Setting Up Postgres Connection Pooling Alerts with PgBouncer and Prometheus

Why I Built Connection Pooling Alerts for PgBouncer

I run PostgreSQL behind PgBouncer in my self-hosted stack. For months, everything worked fine under normal load. Then one day, a batch job I wrote started hammering the database with thousands of short-lived connections. The app didn’t crash, but response times spiked, and I had no clear signal that PgBouncer’s connection queue was filling up.

I needed alerts—not just dashboards I might check once a week.
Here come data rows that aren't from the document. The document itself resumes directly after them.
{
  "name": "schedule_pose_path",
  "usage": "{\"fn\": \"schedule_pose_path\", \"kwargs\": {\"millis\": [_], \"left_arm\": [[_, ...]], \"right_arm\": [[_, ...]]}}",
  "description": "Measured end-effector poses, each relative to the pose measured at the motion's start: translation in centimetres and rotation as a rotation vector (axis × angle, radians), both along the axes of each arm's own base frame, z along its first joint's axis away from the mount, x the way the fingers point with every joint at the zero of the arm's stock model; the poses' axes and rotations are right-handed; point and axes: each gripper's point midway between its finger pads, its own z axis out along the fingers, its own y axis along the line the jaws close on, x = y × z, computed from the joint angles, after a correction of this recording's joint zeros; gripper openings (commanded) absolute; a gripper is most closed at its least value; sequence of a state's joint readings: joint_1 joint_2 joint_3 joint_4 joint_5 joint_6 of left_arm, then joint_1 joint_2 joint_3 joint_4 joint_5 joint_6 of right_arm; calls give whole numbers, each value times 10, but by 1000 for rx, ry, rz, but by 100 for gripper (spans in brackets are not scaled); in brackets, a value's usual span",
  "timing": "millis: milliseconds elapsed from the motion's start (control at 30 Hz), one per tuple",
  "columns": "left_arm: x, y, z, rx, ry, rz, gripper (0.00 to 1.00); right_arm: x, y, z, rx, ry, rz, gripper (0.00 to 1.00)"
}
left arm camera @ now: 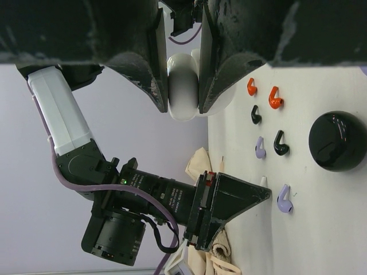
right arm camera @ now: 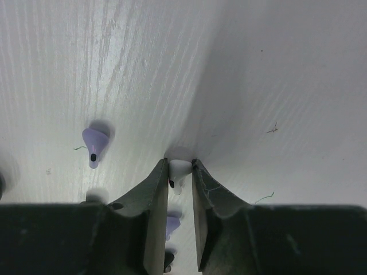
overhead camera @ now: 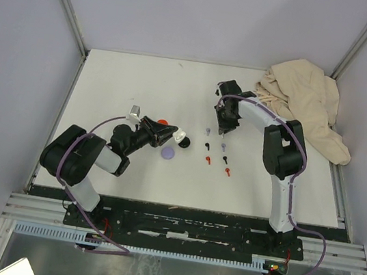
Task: Insert the wireless bluetooth earbuds into the charging case
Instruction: Pick up the earbud from the center of the board.
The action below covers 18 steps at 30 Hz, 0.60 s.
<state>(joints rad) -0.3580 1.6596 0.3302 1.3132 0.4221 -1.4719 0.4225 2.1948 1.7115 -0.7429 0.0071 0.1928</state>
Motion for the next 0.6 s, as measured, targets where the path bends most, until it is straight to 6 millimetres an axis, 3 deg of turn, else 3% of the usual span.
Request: {"fn": "schedule_pose_path", "kwargs": {"millis": [100, 300, 400, 467, 600], "left_arm": [[0, 0, 0, -1, -2, 0, 3], [0, 0, 1, -1, -3, 0, 3], [0, 0, 1, -2, -4, 0, 3], [0, 0, 0, -2, -4, 0, 3], [0, -3, -3, -2, 1, -7, 3]], "right_arm": [[0, 0, 0, -1, 0, 1, 10], [2, 1, 3, 14, -25, 5, 4], [-6, 2, 13, 55, -61, 16, 2], [-12, 5, 32, 106, -108, 30, 2], [-11, 21, 97, 249, -287, 75, 2]]}}
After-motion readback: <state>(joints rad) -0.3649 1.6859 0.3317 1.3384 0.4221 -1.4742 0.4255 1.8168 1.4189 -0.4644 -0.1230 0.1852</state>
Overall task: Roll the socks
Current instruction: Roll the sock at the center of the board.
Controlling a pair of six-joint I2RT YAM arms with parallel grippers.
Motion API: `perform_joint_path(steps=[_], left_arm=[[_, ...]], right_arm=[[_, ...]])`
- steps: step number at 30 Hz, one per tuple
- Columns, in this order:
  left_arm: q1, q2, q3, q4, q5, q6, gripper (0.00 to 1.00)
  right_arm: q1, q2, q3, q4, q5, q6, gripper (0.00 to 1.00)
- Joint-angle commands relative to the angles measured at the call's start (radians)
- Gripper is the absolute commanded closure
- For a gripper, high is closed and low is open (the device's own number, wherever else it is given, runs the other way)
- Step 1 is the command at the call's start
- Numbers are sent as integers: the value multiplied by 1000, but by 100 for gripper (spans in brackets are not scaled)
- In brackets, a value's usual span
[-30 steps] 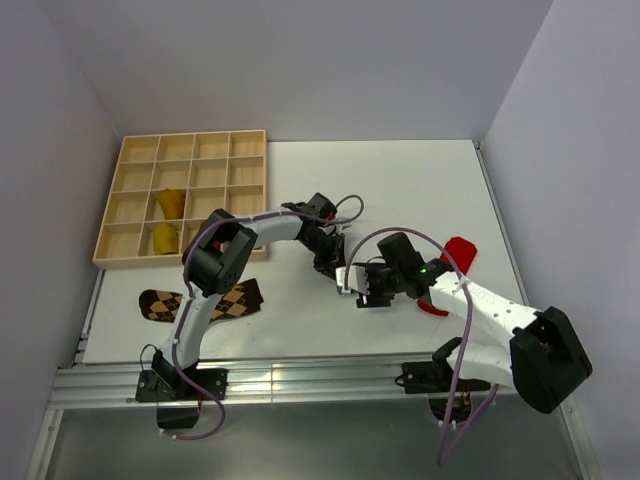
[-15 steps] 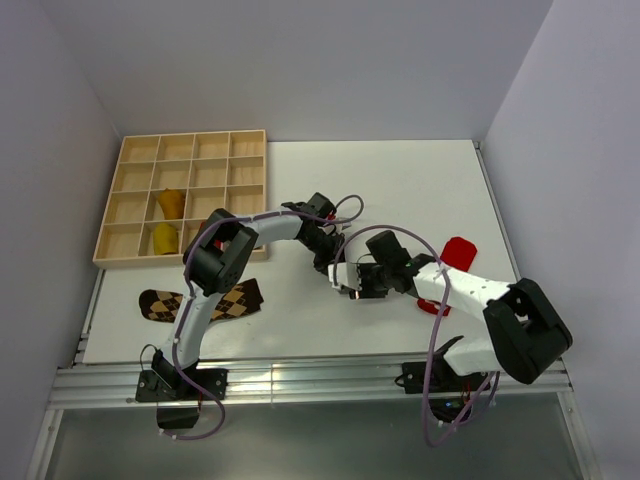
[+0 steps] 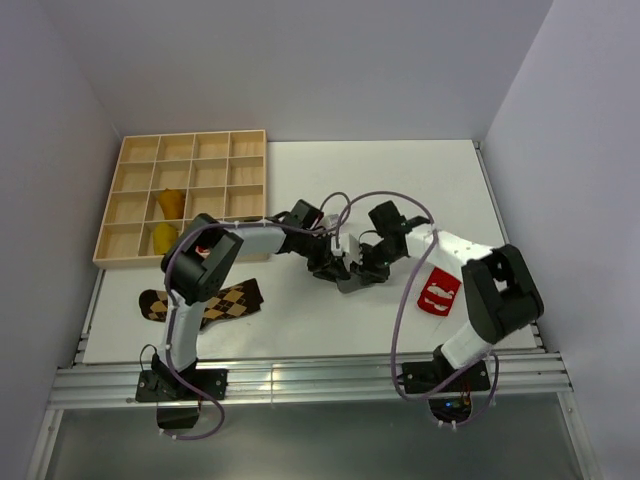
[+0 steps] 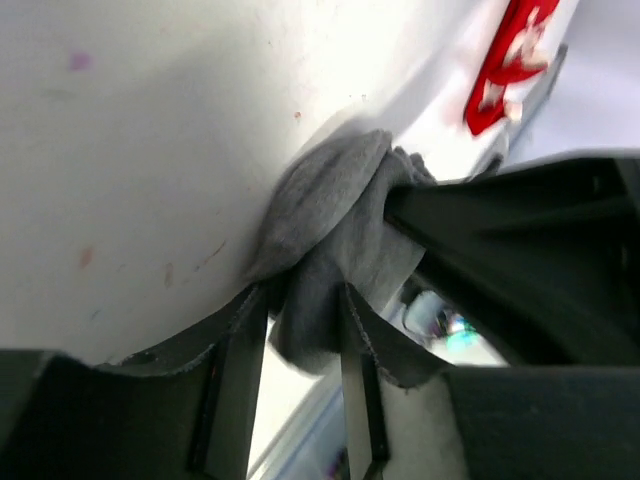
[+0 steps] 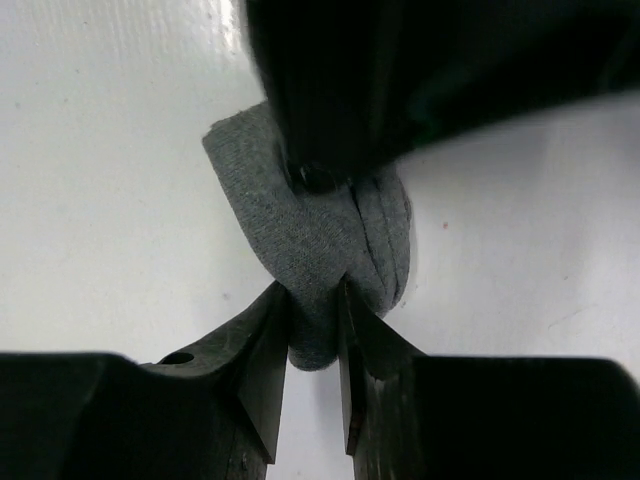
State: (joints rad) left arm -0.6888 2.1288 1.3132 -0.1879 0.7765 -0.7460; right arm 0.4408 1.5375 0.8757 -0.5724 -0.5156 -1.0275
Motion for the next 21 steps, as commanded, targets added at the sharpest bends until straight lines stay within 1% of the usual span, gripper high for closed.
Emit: perform_joint_path(steps=[1,3,4,7,8,9,12,14,16,18,19,21], left_arm=[[-6,-102,-97,204,-172,-47,60],[-5,-150,-156,295,-201,-56,59],[-5,-173,-167,307,-245,-64,58],[-6,-226,-225,384,-313,-78,58],[-5,-245,-268,412,-354,-82,58],[-5,-263,-290,460,-377,-78,58],[-11,-342,-367,518,-466,-29,57],[-24,-394,-416,577,-531,37,54],[-49,-420,-439,631,-554,118,52],[-75,-428,-445,643,-583,184,50],[-110,-428,-443,645,-594,247,48],[-144,-417,-421,637,-620,331,47]], right_arm=[[-85,93,107,-240,-106,-54,73],[-120,157,158,-302,-109,-62,73],[-128,176,179,-317,-100,-57,73],[-136,234,216,-354,-86,-40,73],[-137,249,230,-372,-81,-34,73],[-137,283,246,-389,-83,-28,73],[-140,363,319,-469,-100,-20,73],[-146,419,370,-512,-101,-5,73],[-149,452,417,-540,-109,6,73],[-152,489,440,-566,-118,18,73],[-154,499,460,-575,-119,21,73],[-157,523,473,-581,-115,41,72]])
I wanted Prometheus to tell me when connection pooling was under stress, before users noticed slowdowns.

Setting Up Postgres Connection Pooling Alerts with PgBouncer and Prometheus

My Actual Setup

I run this on a Proxmox VM with Docker containers:

PostgreSQL 15 running directly on the VM (not containerized, for simpler backup management)
PgBouncer in transaction pooling mode, listening on port 6432
Prometheus and Grafana in Docker Compose
pgbouncer_exporter to expose PgBouncer metrics to Prometheus

I chose transaction pooling because my workloads are mostly short API calls and background jobs. Session pooling would have tied up connections unnecessarily. Statement pooling was too aggressive for my use case and required changes in application logic I didn’t want to make.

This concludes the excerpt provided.